Mom’s a hoarder and I do periodically liberate things from her house that she will not notice will be gone, either to throw out papers she will never read or use, or stuff to use myself because I know she’ll never use it and I will. She has so much random stuff in the house that even she doesn’t seem to know why she has things. One day I found a copy of “Fifty Shades of Grey” in the house and was all, wtf. Mom would absolutely HATE this. I haven’t read it, but I’ve heard enough excerpts of it to know that (a) it’s bad and (b) that Mom would lose her shit about it. The woman got traumatized by going to Hot Topic once, is what I’m saying. Kinky sex stuff?
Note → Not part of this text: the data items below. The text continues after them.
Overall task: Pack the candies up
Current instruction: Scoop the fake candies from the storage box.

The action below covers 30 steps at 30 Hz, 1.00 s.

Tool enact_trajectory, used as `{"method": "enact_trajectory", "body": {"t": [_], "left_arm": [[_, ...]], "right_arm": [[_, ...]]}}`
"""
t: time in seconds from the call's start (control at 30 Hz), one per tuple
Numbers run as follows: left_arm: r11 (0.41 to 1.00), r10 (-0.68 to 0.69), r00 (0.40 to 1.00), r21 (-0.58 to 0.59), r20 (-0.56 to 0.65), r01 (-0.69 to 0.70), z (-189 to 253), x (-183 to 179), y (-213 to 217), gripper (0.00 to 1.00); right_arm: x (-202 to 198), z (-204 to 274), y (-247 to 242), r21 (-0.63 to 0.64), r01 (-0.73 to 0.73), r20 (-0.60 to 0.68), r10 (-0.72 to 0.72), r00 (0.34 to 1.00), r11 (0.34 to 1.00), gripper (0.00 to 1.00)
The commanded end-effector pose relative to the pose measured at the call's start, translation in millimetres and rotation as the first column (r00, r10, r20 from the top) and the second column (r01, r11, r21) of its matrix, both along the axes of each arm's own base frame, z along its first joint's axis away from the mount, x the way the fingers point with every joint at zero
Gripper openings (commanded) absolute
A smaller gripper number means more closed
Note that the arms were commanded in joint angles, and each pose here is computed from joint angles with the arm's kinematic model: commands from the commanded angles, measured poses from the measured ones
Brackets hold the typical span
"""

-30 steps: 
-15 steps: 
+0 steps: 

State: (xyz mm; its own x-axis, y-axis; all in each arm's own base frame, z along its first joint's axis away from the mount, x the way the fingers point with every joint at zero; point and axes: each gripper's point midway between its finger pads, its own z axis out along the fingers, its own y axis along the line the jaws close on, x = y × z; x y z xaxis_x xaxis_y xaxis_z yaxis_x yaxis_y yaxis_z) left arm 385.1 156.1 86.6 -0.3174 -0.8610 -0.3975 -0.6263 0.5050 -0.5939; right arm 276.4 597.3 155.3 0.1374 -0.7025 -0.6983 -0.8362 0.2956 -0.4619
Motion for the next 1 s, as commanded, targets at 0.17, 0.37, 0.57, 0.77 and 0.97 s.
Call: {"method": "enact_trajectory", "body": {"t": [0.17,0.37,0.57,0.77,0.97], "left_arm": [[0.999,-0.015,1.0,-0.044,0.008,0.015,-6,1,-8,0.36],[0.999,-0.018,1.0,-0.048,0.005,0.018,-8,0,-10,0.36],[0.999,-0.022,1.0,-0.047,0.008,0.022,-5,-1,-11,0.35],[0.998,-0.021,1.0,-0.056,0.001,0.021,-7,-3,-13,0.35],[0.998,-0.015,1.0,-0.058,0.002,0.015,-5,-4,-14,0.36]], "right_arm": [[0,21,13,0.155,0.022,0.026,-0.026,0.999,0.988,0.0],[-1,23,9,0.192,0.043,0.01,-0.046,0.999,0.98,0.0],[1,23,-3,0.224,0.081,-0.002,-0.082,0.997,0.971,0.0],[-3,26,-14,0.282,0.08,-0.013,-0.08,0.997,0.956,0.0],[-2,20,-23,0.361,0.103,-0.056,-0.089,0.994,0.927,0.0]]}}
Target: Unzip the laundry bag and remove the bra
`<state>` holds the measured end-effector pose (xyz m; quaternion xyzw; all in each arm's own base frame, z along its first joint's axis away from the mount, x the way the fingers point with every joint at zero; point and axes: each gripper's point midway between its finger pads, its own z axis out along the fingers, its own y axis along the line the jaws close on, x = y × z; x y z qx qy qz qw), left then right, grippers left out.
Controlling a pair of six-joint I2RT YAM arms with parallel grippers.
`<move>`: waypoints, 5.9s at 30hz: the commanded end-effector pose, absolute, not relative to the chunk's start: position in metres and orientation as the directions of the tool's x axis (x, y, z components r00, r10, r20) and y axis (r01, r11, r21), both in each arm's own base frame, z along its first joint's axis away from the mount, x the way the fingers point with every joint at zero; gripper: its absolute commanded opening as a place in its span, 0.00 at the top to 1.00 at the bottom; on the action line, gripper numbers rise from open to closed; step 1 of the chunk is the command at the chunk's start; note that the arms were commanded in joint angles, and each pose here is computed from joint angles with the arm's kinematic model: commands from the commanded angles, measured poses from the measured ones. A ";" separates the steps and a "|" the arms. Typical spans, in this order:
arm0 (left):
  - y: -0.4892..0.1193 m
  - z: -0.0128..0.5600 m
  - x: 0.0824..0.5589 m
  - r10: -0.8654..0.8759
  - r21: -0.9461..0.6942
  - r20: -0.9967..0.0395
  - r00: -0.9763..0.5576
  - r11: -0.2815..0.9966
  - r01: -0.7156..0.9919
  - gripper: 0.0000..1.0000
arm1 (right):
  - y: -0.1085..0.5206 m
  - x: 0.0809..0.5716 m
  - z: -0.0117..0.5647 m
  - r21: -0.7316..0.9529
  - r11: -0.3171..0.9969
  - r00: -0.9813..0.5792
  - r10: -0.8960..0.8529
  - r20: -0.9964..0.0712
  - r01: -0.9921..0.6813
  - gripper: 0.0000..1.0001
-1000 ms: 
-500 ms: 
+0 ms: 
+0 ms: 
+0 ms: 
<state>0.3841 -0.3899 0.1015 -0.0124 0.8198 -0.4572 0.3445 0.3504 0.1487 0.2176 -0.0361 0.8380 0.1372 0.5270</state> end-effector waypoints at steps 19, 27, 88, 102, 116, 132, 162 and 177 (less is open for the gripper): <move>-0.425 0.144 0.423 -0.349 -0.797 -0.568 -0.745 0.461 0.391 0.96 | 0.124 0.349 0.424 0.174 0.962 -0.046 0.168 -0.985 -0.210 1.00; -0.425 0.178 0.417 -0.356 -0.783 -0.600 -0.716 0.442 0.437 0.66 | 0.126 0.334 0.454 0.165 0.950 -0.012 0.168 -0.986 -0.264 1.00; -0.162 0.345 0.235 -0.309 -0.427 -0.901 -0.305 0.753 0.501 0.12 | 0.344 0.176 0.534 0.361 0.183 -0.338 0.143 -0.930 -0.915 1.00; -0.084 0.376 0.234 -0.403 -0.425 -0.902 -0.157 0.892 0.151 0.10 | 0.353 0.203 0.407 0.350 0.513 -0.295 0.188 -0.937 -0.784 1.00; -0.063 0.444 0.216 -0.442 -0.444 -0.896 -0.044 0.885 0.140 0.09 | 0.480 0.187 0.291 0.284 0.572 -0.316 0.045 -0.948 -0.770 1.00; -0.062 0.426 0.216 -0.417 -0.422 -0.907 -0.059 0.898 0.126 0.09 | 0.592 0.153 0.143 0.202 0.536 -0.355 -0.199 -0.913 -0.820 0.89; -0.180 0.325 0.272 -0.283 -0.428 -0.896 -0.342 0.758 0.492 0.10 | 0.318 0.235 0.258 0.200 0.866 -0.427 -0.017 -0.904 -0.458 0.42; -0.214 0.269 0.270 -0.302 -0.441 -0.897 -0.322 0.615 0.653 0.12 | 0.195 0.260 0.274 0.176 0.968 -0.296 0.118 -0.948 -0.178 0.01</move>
Forget it. How she got this book, I don’t know, she could have gotten it off a free table or something, I didn’t think about that bit too hard.

Anyway, I see this book and I imagine how she’s gonna react if she tries to read it and what I’m going to have to hear about it about how traumatized she is, so I decide to liberate it from her house, not that she’d notice, and relocate it to a little free library in my town.

Several months later Mom and I get into a fight--I don’t remember the exact details of it at the time but it was most likely another fight about her hoarding--and I end up blurting out in the middle of the argument that I took this book and got rid of it and she never even noticed.

What she said was, “That’s Tracy’s book! She wants it back!”

Tracy was a somewhat divey coworker of hers at the time. I don’t know how this came about, but.... OY.

What I can’t believe in this is how I tattled on myself. Seriously, she never would have known had I kept my mouth shut. I outed myself as a villain who steals her stuff and a total asshole. Which I am.

Anyway, I was now forced to actually buy a copy of this damn book for freaking Tracy. Thankfully, everyone else has read this damn book by now and it turns up very frequently in used bookstores. I gave it to Mom and never heard about it again, but I can only assume she still never read it.


As you notice, the end of this definitely fizzles because there is no good ending to this! Awkward, but that is what I came up with after two minutes. Sometimes life does not punctuate well.

So after we come up with the story, we were to tell it to two others and get critiqued and vice versa. The critiques I got were that it was good up until the end, which I also agree with. Not sure how to fix it though.

The other ladies did the following:

(a) One lady had a much cuter younger sister and mom never said much about her looks, and when she asked if there was anything good about her, mom said that she had a flat nose and that meant she was smart. The lady knew better, of course, especially since Mom had said she could get plastic surgery for it! But eventually she grew up and got over it. Though the flat nose is still irritating when you wear glasses (I asked).

(b) One lady was a total alienated nerd in school and felt that way all her life, but slowly realized that she interacted with more people as she got older. She is now so popular at high school reunions that when she declined to go to one saying she could not afford it, the class had a fundraiser to make sure she could go. WOW.

Lisa’s tips for storytelling were that she keeps a list. If you can remember it, there’s a story there. She likes to talk it out while walking (faking being on a cell call). You should do it 2-3 times and start with the climax and reverse engineering it from there, come up with a resolution later.

Homework is to come up with a 5 minute story to workshop and that is what we will do the other 2 weeks.